Well, this is exactly what we have seen in history even from the Reformed church that decided Ana Baptists were heretics for re-baptizing and refusing to allow their babies to be baptized. This thinking on non essentials is dangerous. Even the Reformed church burned these ‘baptizing heretics’ at the stake.
As a matter of looking to the greater good I have already taken off several posts on this blog. I do not have time for disputing over words and if those who mock and attack have an issue with me, they can contact me directly through email.
And those that love the brethren and sistren and contact you by email also!
This is my first time here and it looks like this website has a lot of great resources for digging into the controversial gender role texts. I’m looking forward to reading more of what’s offered.
I just wanted to put forward a thought in a spirit of humility, that as a newcomer reading some of the comments, I sensed some of the same attitude of pride in the egal camp that was being pointed out in the comp camp as well.
Although I understand that the heart of some of the comments is to be biblical faithful, some of the comments I’ve read went a little far, I think: questioning the manhood (“90 days in a concentration camp”) and the motives (“relying on dogma and fear”, “vested interest in his pocketbook”) of some in the comp camp. I have many comp friends who are incredibly loving and humble in how they live out their convictions, so I wouldn’t be so quick to paint them as being insecure or power-hungry. Like most of us here, I think the heart of many of our comp friends is to be faithful to Scripture, even if they read it in a different way.
We ought to argue our points scripturally without resorting to the same name-calling that we’re preaching against.
Jay,
Welcome to my blog!
I think this post brought out some intense feelings because it was about attitudes and judgments made against part of the body of Christ.
Although I try hard not to edit out material by posters here, I do agree that as much as possible we all try to deal with the scriptural issues. But I do understand the emotions that come out from those who have been abused.

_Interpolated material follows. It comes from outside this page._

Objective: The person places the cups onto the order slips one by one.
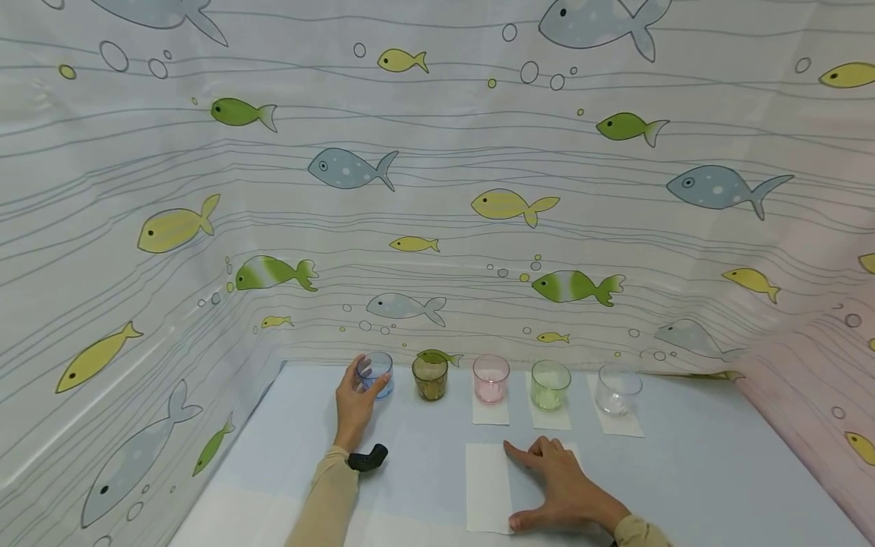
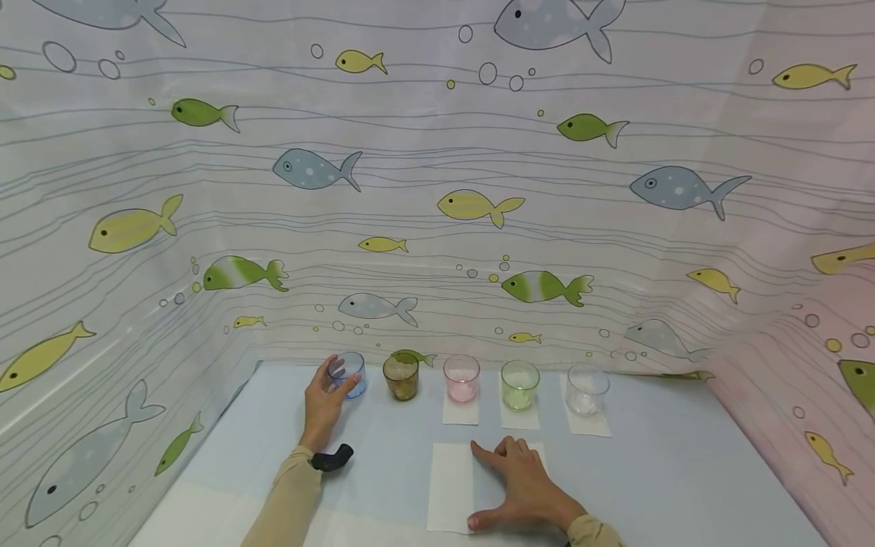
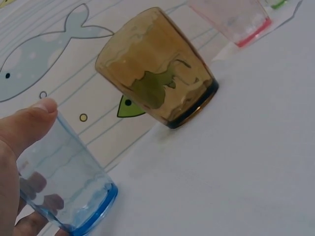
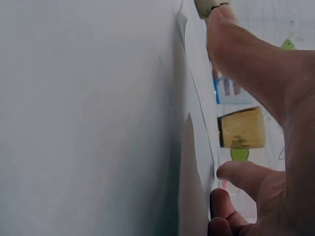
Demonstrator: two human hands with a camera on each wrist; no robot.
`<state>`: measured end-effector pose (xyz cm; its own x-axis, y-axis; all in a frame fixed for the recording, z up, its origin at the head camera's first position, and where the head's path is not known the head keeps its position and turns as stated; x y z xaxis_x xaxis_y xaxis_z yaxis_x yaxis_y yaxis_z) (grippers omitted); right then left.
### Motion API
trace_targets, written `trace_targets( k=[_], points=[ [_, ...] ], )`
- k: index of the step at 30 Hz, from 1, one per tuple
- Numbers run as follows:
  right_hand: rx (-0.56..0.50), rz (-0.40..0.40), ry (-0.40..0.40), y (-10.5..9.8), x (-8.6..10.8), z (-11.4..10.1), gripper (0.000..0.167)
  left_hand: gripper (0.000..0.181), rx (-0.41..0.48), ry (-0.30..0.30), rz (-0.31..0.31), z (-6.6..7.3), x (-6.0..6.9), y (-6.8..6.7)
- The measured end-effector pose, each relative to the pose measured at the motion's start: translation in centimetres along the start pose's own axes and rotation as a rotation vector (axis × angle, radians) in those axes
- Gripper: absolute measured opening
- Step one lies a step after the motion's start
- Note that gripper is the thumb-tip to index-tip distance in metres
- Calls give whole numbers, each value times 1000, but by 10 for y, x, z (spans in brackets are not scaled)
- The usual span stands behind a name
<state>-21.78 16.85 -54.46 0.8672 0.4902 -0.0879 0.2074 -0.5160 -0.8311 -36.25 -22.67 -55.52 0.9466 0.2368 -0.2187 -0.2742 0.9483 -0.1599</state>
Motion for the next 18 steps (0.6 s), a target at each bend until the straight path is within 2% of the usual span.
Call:
trace_targets(
  k=[10, 18],
  points=[
    [89, 14, -7, 2, 0, 0, 109, 85, -14, -13, 10, 2, 0, 0],
    [92, 4, 10, 3, -1, -3, 114, 85, -17, -14, 12, 4, 1, 1]
  ],
)
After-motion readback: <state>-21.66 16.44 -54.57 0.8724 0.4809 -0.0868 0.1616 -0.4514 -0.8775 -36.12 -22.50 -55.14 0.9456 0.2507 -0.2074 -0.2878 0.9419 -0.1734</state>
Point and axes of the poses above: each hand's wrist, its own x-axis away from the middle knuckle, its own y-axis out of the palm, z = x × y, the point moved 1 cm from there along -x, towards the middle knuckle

I also agree that there are many, many Christians who are complementarians who are lovely people who would not harm a flee and who and trying as best they can to be faithful to the scripture. Part of the purpose of this blog is to help such ones to have a place to research the other side knowing that my first priority is faithfulness to the scriptures.
I do appreciate your comments and I hope that you will find yourself at home here.